> _EXERCISE PROMPT_:
Quote all lines below exactly. Images stay out.

> _DATASET EXTRACT_:
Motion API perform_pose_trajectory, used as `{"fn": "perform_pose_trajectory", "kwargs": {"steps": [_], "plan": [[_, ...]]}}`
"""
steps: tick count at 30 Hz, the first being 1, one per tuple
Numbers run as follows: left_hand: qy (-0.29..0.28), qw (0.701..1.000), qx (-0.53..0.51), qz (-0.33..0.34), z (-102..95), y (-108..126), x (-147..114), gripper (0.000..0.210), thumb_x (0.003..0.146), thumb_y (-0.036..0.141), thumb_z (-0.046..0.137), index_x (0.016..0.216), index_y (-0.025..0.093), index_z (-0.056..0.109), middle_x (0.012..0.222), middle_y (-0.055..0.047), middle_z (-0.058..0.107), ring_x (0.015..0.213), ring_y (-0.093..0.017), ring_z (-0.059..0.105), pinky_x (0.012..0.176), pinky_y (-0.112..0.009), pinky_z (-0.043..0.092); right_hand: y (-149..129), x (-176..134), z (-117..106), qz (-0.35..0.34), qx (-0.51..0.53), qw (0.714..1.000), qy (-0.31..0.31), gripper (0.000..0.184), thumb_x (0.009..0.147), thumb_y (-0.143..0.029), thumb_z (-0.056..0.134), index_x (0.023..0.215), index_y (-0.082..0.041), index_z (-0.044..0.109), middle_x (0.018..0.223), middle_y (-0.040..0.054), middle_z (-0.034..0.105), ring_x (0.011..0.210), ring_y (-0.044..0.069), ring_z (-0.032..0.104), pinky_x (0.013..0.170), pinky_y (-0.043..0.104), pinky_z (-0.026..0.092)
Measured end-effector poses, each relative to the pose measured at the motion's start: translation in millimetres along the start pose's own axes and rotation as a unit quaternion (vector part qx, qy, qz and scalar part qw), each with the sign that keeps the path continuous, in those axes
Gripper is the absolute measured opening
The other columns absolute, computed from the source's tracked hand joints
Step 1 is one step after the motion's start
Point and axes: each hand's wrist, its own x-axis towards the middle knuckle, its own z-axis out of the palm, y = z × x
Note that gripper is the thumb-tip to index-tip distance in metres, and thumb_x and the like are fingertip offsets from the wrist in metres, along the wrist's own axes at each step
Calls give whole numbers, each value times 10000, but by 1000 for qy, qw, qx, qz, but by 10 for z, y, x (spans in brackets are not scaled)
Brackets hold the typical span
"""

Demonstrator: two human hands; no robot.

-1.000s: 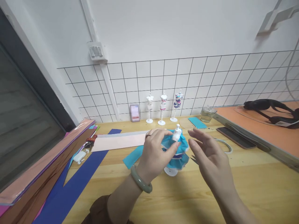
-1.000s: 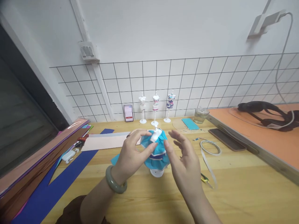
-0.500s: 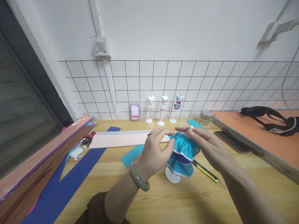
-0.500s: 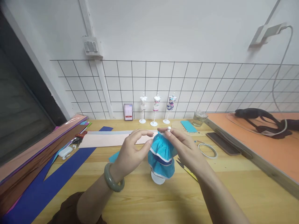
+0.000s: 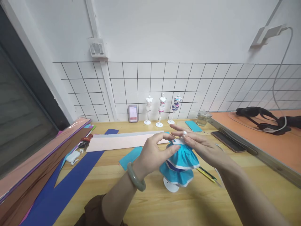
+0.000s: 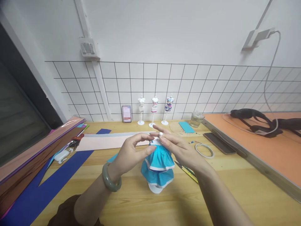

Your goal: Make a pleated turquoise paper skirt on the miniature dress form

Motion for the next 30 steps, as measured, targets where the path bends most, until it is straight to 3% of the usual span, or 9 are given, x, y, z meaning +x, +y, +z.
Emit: {"fn": "perform_pose_trajectory", "kwargs": {"steps": [3, 7, 12, 19, 23, 25, 27, 30], "plan": [[10, 1000, 3, -10, 12, -17, 9, 148, 796, 256, 651, 938, 214, 654, 1007, -42, 696, 986, -188, 631, 916, -356, 486, 55, -41, 17, 48, 30, 997, 54, 414, 904, -513, 462, 1268, -348, 570, 1427, 33, 473, 1336, 272, 382, 1065, 523, 325], [21, 999, 17, -21, 17, -39, 11, 154, 782, 270, 663, 925, 213, 654, 1011, -44, 697, 995, -199, 629, 905, -359, 491, 217, -155, 47, 83, 128, 980, 126, 390, 886, -524, 490, 1168, -312, 656, 1353, 53, 554, 1285, 270, 453, 1056, 490, 350], [20, 999, 10, -25, 26, -20, 5, 155, 777, 275, 667, 917, 209, 654, 987, -36, 697, 975, -190, 627, 900, -345, 485, 338, -246, 141, 61, 148, 977, 139, 356, 824, -447, 629, 1148, -305, 672, 1329, 43, 574, 1284, 281, 451, 1076, 482, 333], [7, 998, -40, -41, 25, -38, 12, 185, 763, 294, 689, 907, 183, 656, 980, -47, 695, 979, -194, 620, 908, -333, 469, 348, -191, 262, 91, 235, 952, 177, 371, 737, -459, 720, 1071, -296, 718, 1191, 61, 670, 1131, 309, 588, 966, 444, 463], [13, 999, -22, -44, 27, -44, 3, 180, 767, 299, 682, 908, 192, 647, 978, -37, 687, 980, -186, 609, 917, -333, 458, 313, -206, 304, 105, 286, 935, 183, 387, 780, -467, 674, 1127, -296, 685, 1246, 66, 638, 1158, 296, 569, 973, 454, 454], [17, 999, -14, -48, 26, -34, 3, 178, 768, 293, 679, 911, 193, 644, 978, -35, 683, 980, -183, 604, 920, -334, 454, 291, -268, 333, 95, 268, 935, 211, 382, 826, -479, 614, 1165, -308, 655, 1272, 60, 620, 1187, 283, 546, 983, 456, 443], [21, 998, -11, -51, 21, -27, 5, 176, 771, 289, 673, 914, 191, 640, 987, -40, 679, 989, -184, 600, 928, -336, 449, 281, -371, 371, 61, 188, 943, 267, 350, 861, -432, 584, 1190, -318, 625, 1281, 53, 608, 1197, 265, 535, 999, 454, 427], [24, 998, -11, -51, 13, -37, 8, 182, 780, 296, 663, 925, 190, 631, 1012, -51, 672, 1006, -192, 595, 938, -347, 442, 294, -547, 438, -54, 12, 938, 341, 307, 866, -266, 593, 1171, -305, 609, 1237, 66, 605, 1178, 257, 532, 983, 457, 427]]}}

> _FINISHED EXERCISE_:
Motion API perform_pose_trajectory, used as `{"fn": "perform_pose_trajectory", "kwargs": {"steps": [_], "plan": [[_, ...]]}}`
"""
steps: tick count at 30 Hz, the first being 1, one per tuple
Numbers run as follows: left_hand: qy (-0.29..0.28), qw (0.701..1.000), qx (-0.53..0.51), qz (-0.33..0.34), z (-102..95), y (-108..126), x (-147..114), gripper (0.000..0.210), thumb_x (0.003..0.146), thumb_y (-0.036..0.141), thumb_z (-0.046..0.137), index_x (0.016..0.216), index_y (-0.025..0.093), index_z (-0.056..0.109), middle_x (0.012..0.222), middle_y (-0.055..0.047), middle_z (-0.058..0.107), ring_x (0.015..0.213), ring_y (-0.093..0.017), ring_z (-0.059..0.105), pinky_x (0.012..0.176), pinky_y (-0.112..0.009), pinky_z (-0.043..0.092); right_hand: y (-149..129), x (-176..134), z (-117..106), qz (-0.35..0.34), qx (-0.51..0.53), qw (0.714..1.000), qy (-0.31..0.31), gripper (0.000..0.184), thumb_x (0.009..0.147), thumb_y (-0.143..0.029), thumb_z (-0.056..0.134), index_x (0.023..0.215), index_y (-0.082..0.041), index_z (-0.044..0.109), middle_x (0.018..0.223), middle_y (-0.040..0.054), middle_z (-0.034..0.105), ring_x (0.011..0.210), ring_y (-0.044..0.069), ring_z (-0.032..0.104), pinky_x (0.013..0.170), pinky_y (-0.043..0.104), pinky_z (-0.026..0.092)
Measured end-effector poses, each relative to the pose measured at the motion's start: translation in millimetres along the start pose's own axes and rotation as a unit quaternion (vector part qx, qy, qz and scalar part qw), each with the sign that keeps the path continuous, in those axes
Gripper is the absolute measured opening
The other columns absolute, computed from the source's tracked hand joints
Step 1 is one step after the motion's start
Point and axes: each hand's wrist, its own x-axis towards the middle knuckle, its own z-axis out of the palm, y = z × x
Note that gripper is the thumb-tip to index-tip distance in metres, and thumb_x and the like are fingertip offsets from the wrist in metres, along the wrist's own axes at each step
Calls give whole numbers, each value times 10000, but by 1000 for qy, qw, qx, qz, but by 10 for z, y, x (spans in brackets are not scaled)
Brackets hold the typical span
"""

Demonstrator: two human hands; no robot.

-1.000s: 
-1.000s: 
-0.500s: 
-0.500s: 
+0.000s: 
+0.000s: 

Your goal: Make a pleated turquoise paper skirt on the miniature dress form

Motion for the next 30 steps, as measured, targets where the path bends most, until it is straight to 3% of the usual span, or 9 are given, x, y, z meaning +x, +y, +z.
Emit: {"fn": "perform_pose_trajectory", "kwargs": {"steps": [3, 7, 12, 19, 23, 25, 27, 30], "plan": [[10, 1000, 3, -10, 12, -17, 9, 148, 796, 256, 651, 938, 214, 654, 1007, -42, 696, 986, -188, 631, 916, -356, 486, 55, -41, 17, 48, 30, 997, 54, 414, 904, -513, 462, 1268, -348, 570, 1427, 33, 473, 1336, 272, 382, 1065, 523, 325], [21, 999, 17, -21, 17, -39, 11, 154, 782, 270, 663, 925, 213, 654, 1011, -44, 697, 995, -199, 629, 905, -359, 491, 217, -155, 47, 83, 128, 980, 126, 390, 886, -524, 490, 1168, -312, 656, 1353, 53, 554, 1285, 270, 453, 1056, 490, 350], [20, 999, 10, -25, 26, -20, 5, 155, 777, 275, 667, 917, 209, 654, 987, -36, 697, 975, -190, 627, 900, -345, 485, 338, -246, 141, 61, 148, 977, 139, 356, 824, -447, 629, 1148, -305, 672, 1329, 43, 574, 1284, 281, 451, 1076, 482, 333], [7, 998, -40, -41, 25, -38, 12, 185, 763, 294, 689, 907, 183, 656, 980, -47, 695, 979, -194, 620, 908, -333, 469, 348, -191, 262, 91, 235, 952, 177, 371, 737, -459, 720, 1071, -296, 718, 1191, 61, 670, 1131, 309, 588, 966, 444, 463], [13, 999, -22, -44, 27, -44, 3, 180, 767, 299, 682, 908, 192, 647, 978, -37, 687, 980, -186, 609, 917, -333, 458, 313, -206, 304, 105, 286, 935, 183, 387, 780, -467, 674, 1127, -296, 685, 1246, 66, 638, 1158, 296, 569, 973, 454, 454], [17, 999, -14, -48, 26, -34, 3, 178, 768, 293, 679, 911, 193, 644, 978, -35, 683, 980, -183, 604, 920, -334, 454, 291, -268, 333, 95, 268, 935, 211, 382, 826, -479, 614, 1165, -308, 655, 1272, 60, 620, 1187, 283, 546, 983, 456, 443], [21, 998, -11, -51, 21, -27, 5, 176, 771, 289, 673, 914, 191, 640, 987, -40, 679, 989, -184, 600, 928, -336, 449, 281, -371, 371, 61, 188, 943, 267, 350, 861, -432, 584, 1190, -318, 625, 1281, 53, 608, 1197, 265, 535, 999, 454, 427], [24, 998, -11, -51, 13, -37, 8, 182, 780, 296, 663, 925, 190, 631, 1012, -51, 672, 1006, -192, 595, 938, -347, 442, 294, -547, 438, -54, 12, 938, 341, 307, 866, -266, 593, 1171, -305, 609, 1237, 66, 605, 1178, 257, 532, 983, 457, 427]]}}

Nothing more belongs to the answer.